Records from a collection
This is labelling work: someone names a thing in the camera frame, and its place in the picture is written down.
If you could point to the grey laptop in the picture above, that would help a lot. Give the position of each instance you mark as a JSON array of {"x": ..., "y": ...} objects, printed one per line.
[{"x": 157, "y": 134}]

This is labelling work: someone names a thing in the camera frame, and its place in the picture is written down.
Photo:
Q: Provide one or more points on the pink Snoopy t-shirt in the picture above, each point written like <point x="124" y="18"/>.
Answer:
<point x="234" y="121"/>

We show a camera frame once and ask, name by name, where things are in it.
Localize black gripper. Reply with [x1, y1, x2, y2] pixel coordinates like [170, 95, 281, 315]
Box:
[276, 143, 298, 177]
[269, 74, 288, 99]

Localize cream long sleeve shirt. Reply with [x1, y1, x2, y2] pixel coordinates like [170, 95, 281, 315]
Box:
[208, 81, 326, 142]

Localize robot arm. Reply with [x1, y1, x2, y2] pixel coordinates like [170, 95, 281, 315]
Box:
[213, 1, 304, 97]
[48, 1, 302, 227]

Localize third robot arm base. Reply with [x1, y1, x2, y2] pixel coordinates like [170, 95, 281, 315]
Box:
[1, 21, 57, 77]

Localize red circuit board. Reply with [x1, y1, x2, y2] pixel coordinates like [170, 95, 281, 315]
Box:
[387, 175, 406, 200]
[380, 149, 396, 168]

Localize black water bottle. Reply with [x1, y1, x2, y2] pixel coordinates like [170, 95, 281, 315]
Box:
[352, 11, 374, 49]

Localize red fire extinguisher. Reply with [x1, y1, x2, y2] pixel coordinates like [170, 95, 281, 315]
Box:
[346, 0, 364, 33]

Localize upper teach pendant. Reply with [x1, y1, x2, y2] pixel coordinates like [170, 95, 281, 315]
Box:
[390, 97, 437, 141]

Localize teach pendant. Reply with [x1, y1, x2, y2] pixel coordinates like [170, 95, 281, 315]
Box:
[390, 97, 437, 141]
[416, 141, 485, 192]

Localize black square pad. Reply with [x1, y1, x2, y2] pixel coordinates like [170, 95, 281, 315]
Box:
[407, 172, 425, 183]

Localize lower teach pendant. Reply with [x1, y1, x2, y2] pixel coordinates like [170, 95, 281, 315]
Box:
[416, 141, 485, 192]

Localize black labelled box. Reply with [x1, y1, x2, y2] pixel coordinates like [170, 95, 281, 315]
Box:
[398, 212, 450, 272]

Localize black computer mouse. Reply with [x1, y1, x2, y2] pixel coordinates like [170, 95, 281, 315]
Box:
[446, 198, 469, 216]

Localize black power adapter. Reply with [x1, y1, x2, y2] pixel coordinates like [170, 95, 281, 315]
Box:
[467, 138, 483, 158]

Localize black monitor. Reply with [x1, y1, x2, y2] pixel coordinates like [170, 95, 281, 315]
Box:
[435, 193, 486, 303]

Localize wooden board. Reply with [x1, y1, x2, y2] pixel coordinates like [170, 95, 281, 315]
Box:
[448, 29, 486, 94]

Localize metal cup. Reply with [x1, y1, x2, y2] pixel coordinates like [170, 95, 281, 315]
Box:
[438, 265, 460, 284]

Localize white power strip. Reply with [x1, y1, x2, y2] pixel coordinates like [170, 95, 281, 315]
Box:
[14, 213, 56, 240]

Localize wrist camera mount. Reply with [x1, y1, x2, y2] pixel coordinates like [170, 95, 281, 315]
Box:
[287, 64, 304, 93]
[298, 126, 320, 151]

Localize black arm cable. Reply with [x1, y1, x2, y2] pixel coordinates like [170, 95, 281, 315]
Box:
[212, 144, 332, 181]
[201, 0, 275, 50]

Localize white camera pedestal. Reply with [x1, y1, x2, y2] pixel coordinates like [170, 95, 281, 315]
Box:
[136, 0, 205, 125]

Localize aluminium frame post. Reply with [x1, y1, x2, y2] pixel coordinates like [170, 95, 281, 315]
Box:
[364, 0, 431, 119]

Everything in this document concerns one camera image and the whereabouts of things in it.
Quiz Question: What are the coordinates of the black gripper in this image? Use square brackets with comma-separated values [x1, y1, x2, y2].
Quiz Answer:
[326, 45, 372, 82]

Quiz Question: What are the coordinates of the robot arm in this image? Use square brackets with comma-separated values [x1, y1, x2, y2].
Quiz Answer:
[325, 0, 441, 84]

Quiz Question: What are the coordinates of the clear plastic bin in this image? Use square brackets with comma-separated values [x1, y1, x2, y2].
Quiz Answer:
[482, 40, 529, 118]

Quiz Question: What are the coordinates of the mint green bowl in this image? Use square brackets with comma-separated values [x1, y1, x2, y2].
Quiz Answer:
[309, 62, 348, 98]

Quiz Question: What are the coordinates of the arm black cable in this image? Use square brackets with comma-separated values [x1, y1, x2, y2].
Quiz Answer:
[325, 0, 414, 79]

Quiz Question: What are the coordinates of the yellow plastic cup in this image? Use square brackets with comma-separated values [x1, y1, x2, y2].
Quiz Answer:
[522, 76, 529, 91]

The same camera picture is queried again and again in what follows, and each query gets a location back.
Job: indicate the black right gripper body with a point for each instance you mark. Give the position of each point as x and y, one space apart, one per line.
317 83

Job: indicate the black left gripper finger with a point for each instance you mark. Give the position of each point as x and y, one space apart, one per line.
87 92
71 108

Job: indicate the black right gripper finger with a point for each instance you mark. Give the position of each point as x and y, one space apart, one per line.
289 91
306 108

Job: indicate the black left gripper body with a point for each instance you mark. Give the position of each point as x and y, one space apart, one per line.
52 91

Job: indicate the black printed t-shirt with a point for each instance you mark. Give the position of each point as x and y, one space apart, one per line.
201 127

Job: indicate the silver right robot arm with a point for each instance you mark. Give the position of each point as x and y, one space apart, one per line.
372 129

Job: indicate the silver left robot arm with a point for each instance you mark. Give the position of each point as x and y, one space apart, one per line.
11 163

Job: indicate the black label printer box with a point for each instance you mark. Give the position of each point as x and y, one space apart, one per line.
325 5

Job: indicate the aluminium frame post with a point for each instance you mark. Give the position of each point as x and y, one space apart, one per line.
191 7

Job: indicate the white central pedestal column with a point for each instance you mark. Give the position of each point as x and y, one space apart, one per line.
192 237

...

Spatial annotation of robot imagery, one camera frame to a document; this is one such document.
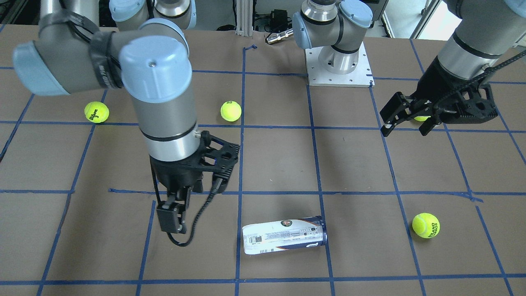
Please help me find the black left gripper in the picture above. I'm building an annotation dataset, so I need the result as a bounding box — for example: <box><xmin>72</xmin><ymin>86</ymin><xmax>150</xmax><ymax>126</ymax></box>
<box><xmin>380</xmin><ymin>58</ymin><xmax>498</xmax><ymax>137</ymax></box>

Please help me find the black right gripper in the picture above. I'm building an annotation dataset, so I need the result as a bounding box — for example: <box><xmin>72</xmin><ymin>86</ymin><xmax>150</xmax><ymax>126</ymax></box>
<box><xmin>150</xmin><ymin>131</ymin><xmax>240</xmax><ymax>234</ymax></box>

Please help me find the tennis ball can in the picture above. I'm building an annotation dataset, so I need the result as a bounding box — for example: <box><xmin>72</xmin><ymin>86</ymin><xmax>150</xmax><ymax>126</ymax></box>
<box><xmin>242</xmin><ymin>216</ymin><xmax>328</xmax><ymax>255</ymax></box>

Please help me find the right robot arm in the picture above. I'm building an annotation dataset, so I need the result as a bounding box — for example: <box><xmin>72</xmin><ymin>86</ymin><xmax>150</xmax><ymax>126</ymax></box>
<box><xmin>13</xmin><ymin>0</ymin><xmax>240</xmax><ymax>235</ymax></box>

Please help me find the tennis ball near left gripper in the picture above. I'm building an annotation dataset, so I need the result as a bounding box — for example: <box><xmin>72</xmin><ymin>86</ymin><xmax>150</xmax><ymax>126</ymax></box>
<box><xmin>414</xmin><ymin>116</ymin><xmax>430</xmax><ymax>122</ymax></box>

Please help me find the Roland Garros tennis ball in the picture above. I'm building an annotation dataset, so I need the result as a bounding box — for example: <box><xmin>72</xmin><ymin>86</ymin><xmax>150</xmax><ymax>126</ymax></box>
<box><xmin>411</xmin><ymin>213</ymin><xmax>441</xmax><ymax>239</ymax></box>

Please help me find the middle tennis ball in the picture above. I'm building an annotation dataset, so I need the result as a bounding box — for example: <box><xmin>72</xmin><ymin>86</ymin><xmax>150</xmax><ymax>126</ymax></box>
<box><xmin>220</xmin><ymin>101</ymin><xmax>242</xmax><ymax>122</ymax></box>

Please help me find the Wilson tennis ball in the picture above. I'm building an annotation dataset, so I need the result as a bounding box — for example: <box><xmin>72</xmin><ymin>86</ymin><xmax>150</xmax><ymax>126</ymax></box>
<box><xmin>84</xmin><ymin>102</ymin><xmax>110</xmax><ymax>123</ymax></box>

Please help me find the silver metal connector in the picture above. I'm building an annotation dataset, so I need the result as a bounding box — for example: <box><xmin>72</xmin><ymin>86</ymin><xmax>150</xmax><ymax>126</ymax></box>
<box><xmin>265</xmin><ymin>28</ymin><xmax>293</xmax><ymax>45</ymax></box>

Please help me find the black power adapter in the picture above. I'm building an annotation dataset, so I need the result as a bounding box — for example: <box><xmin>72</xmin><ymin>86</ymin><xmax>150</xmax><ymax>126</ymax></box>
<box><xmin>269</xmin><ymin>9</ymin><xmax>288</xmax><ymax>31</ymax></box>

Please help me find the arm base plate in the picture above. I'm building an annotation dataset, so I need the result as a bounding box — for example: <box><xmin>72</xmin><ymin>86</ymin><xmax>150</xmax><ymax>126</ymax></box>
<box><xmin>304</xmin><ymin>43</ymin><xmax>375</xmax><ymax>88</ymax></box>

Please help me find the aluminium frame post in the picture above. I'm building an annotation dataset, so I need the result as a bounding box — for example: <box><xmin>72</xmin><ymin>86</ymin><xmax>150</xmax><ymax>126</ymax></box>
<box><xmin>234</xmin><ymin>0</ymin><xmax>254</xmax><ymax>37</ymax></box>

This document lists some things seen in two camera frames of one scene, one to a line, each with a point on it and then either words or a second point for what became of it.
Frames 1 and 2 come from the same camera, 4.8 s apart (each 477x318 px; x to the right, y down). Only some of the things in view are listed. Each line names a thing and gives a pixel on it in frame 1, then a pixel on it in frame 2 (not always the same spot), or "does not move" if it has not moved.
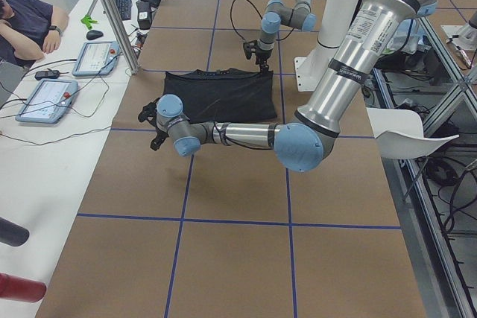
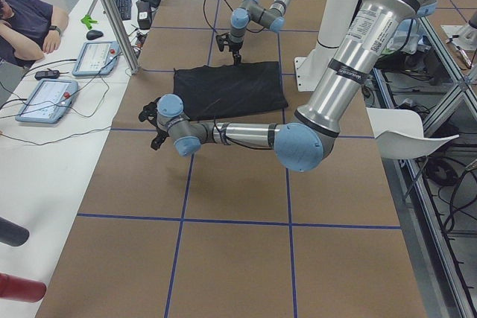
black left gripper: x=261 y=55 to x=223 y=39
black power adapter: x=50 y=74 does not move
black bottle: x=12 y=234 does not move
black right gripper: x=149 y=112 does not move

## Problem requirements
On how many lines above does the word "tennis" appear? Answer with that figure only.

## Result
5